295 North Brick Church Road
City Directories and History: (Goodwill Day School) Goodwill Parochial School, a late-nineteenth and early-twentieth century parochial school for African Americans in Sumter County, was sponsored and supported by the Presbyterian Church in the U.S.A. until 1933 and then by
Goodwill Presbyterian Church, which stands nearby, until 1960. At this time it was consolidated with Eastern School, a black public school. The school building, built ca. 1890, is significant as a scarce and relatively intact example of late nineteenth-century vernacular architecture associated with the African American community and with the development of African American education in South Carolina. The school was established during Reconstruction.

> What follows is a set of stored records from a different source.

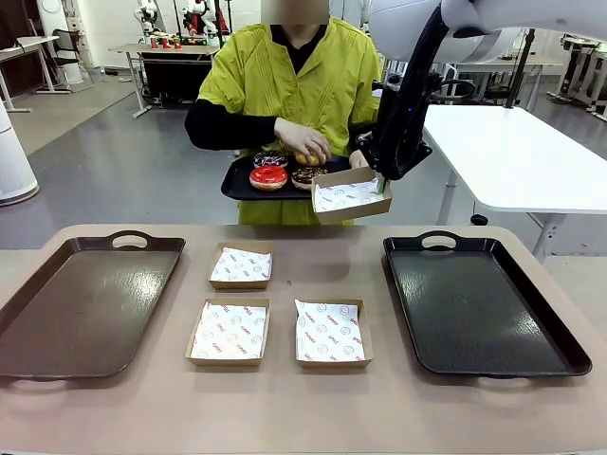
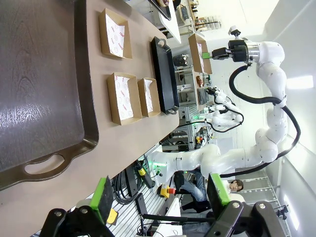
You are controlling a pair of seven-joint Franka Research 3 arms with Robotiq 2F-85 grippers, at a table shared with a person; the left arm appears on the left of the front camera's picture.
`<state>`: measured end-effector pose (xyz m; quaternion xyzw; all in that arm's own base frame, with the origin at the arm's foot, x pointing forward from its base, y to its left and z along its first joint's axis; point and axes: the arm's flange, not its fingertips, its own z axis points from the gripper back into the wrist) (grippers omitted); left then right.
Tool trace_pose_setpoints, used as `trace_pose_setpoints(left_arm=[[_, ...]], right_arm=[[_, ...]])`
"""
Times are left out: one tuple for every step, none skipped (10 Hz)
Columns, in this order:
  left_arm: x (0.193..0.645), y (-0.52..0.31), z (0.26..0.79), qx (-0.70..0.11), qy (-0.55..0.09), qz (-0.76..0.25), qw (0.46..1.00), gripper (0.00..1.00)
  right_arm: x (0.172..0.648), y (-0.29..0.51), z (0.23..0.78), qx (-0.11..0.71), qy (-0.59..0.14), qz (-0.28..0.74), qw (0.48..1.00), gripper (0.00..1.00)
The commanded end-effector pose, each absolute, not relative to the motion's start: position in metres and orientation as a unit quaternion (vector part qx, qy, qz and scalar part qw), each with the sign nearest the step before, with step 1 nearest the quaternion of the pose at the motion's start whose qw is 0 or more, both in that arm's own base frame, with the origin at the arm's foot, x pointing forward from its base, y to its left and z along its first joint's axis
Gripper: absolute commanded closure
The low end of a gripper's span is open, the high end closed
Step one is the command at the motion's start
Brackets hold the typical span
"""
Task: Individually package the donuts and arrange them on the tray.
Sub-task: Place the picked Paper togo box on the Handle tray while simultaneously picking up another Paper togo box from the table with the other hand.
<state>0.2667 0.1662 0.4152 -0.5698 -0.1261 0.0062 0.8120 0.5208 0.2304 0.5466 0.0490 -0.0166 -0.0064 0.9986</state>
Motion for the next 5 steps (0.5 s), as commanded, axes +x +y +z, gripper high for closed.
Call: trace_pose_setpoints(left_arm=[[0.266,0.1662,0.4166,-0.576,-0.132,0.008,0.806,0.0],[0.266,0.1662,0.4166,-0.576,-0.132,0.008,0.806,0.0],[0.266,0.1662,0.4166,-0.576,-0.132,0.008,0.806,0.0],[0.266,0.1662,0.4166,-0.576,-0.132,0.008,0.806,0.0],[0.266,0.1662,0.4166,-0.576,-0.132,0.008,0.806,0.0]], right_arm=[[0.5201,0.23,0.5488,0.048,-0.02,-0.011,0.999,1.0],[0.5201,0.23,0.5488,0.048,-0.02,-0.011,0.999,1.0],[0.5201,0.23,0.5488,0.048,-0.02,-0.011,0.999,1.0],[0.5201,0.23,0.5488,0.048,-0.02,-0.011,0.999,1.0],[0.5201,0.23,0.5488,0.048,-0.02,-0.011,0.999,1.0]])
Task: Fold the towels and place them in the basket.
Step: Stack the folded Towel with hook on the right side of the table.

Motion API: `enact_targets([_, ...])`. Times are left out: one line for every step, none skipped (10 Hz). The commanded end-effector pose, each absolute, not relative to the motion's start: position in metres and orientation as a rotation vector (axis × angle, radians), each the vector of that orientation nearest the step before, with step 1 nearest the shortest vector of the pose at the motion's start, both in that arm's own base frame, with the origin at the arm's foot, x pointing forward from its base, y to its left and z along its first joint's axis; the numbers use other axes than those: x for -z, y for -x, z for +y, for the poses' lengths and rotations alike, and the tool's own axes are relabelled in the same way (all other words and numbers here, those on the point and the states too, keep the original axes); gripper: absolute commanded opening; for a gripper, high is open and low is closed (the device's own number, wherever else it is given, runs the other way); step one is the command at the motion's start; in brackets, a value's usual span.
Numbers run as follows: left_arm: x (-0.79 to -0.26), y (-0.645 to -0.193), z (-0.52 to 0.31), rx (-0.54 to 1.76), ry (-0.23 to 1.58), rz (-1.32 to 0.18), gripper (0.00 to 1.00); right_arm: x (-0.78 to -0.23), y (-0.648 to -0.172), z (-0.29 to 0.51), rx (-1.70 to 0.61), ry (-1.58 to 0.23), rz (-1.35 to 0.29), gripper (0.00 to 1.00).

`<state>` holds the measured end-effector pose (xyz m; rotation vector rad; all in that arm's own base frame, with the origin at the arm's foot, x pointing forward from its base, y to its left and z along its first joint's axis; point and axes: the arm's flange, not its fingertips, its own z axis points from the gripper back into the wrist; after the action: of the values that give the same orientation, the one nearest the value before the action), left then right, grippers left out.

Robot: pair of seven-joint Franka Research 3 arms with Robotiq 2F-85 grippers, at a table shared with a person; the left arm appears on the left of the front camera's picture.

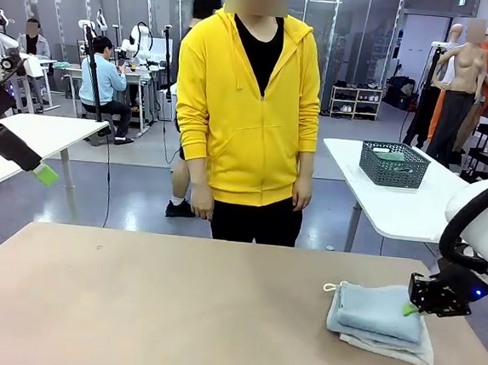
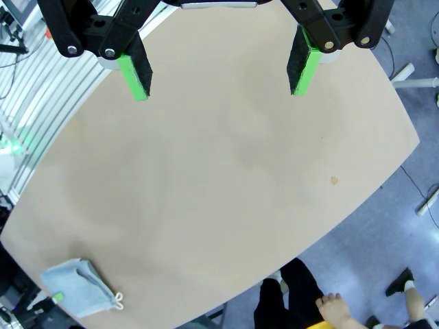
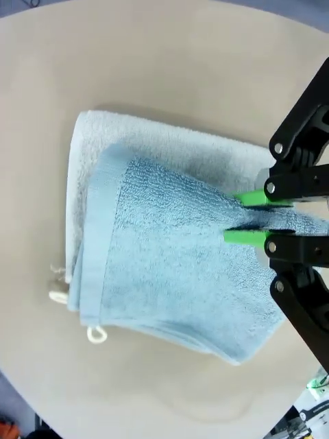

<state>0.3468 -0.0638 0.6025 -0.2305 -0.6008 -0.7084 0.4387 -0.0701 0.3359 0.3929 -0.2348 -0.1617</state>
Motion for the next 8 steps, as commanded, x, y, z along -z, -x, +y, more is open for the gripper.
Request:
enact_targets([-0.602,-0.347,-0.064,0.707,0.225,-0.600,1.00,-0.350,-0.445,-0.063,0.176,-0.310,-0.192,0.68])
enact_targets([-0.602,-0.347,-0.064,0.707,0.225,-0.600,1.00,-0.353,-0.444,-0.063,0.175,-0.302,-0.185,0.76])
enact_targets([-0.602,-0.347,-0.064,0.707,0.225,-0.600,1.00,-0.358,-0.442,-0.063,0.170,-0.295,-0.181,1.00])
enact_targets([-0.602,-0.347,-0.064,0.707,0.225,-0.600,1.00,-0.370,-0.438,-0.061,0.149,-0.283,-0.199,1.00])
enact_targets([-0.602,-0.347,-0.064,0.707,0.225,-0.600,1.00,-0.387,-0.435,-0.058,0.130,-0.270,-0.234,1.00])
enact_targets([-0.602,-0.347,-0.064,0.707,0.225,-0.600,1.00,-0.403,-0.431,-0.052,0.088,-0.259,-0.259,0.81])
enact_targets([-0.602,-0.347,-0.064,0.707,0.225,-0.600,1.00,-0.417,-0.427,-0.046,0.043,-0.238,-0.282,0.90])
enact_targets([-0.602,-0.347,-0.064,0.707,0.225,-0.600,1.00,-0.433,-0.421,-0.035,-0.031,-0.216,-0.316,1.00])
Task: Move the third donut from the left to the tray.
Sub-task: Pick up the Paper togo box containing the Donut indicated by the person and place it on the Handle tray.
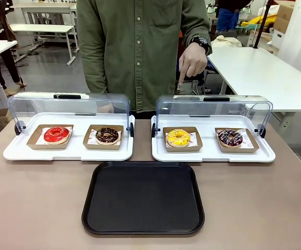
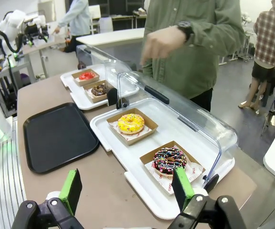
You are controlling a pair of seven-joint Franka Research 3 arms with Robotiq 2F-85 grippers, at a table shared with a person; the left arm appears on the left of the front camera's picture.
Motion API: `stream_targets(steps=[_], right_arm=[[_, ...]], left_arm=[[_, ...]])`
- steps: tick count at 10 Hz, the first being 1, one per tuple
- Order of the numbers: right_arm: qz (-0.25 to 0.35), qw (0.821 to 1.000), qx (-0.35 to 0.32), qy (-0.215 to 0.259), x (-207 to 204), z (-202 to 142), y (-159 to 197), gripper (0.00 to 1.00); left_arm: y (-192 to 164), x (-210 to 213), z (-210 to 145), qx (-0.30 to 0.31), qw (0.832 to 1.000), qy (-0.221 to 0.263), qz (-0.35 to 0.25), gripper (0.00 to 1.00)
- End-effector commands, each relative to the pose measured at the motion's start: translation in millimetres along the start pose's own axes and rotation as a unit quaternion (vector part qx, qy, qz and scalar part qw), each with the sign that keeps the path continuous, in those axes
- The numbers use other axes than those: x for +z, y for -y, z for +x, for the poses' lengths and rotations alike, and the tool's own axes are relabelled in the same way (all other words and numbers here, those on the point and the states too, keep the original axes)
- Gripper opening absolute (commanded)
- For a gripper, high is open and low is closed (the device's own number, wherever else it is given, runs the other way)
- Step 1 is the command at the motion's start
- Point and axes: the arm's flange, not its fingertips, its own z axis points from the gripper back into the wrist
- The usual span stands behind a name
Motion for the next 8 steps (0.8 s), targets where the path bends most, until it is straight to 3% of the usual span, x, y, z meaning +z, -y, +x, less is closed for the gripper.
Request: stream_targets(steps=[1,8], right_arm=[[-0.001,1.0,0.015,0.013,-0.6,2.8,4.4,1.0],[-0.001,1.0,0.015,0.013,-0.6,2.8,4.4,1.0]], left_arm=[[-2.0,0.3,0.5,-0.012,1.0,0.012,-0.002,1.0],[-2.0,0.3,0.5,-0.012,1.0,0.012,-0.002,1.0]])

By 1872, the Committee on Freedmen of the Presbyterian Church in the U.S.A. reported that Goodwill, with over 350 students, was one of the three “most active” parochial schools supported by the church in South Carolina. The building itself is a two-story, lateral gable building sheathed in weatherboard and set upon a brick pier foundation. Its main block contains a central open boxed gabled pavilion with beaded board arranged in a chevron pattern within the gable. Within each end gable is a large lozenge shaped louvered vent. Its roof is V-crimp metal clad, pierced by two interior chimneys. Listed in the National Register May 30, 1997. [Courtesy of the S.C. Dept. of Archives and History] The school has now been renovated and is in use in 2015.